Milk can potentially fend off superbugs – Tasmanian devil’s milk, that is

Milk can potentially fend off superbugs – Tasmanian devil’s milk, that is

New research from Australia suggests milk from a peculiar source – the Tasmanian devil – could be a tool to combat antibiotic-resistant superbugs.

The marsupial’s milk holds vital peptides that the Sydney University team say can potentially eliminate hard-to-treat infections, including MRSA. The experts hypothesize the Tasmanian devil’s milk evolved into such a potent defender against infection and disease as a means to aid their young grow strong.

Now, the scientists are looking into making new superbug treatments that mimic the work of the peptides. They’ve already copied the devil’s genetic code in order to recreate the infection-fighting compounds, cathelicidins.

In total, the Australian researchers uncovered six important peptides that they’ll hope to replicate. Interestingly, these peptides are similar to those found in the milk of other marsupials, meaning scientists should look into studying these animals, too.

“Tammar wallabies have eight of these peptides and opossums have 12,” says PhD student Emma Peel, who worked on the research project.

Recreating the six peptides, the researchers tested them on 25 variations of bacteria, and six kinds of fungi. Saha-CATH5, one of the six peptides, was particularly efficient in destroying the superbug methicillin-resistant Staphylococcus aureus, and MRSA. Other antibiotic-resistant bugs, like Vancomycin-resistant enterococcus, and Candida fungi, were also eradicated without much effort.

Hopefully there’s some momentum with this latest attempt at solving the superbug epidemic, which all medical and science experts agree is urgently needed. The majority of antibiotics we rely on today are simply overmatched by continually-evolving superbugs.

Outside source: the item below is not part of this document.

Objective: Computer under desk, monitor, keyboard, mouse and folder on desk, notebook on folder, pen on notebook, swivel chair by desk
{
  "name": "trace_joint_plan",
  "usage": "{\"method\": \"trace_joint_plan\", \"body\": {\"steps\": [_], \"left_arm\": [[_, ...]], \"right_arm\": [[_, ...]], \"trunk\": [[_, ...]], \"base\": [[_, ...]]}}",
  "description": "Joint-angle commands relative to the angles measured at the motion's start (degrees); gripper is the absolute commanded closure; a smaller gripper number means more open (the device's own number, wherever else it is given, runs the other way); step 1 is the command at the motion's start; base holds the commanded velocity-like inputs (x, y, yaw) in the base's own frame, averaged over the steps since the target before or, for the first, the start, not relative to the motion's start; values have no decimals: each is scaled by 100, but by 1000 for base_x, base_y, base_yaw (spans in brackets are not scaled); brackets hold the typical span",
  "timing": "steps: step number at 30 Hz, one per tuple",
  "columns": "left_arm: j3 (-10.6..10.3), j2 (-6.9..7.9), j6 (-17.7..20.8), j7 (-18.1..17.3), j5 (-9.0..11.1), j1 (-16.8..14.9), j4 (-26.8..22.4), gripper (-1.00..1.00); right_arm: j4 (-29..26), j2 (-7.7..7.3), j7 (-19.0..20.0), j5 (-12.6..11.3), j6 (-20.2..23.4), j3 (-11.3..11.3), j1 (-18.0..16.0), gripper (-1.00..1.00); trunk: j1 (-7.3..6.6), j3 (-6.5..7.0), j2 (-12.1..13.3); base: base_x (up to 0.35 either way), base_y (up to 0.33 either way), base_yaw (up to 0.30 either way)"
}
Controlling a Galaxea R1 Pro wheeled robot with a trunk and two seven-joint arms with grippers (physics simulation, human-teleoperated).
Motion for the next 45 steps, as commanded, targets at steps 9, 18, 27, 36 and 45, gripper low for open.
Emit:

A recent report stated that by 2050, superbugs would kill one person every three seconds on the planet, unless we find effective treatments now.

“We need to do this hunting in unusual places for new antibiotics. People are beginning to explore and find new molecules,” says Dr. Richard Stabler, associate professor in Molecular Bacteriology at the London School of Hygiene & Tropical Medicine.

The research was published in the Nature journal, Scientific Reports.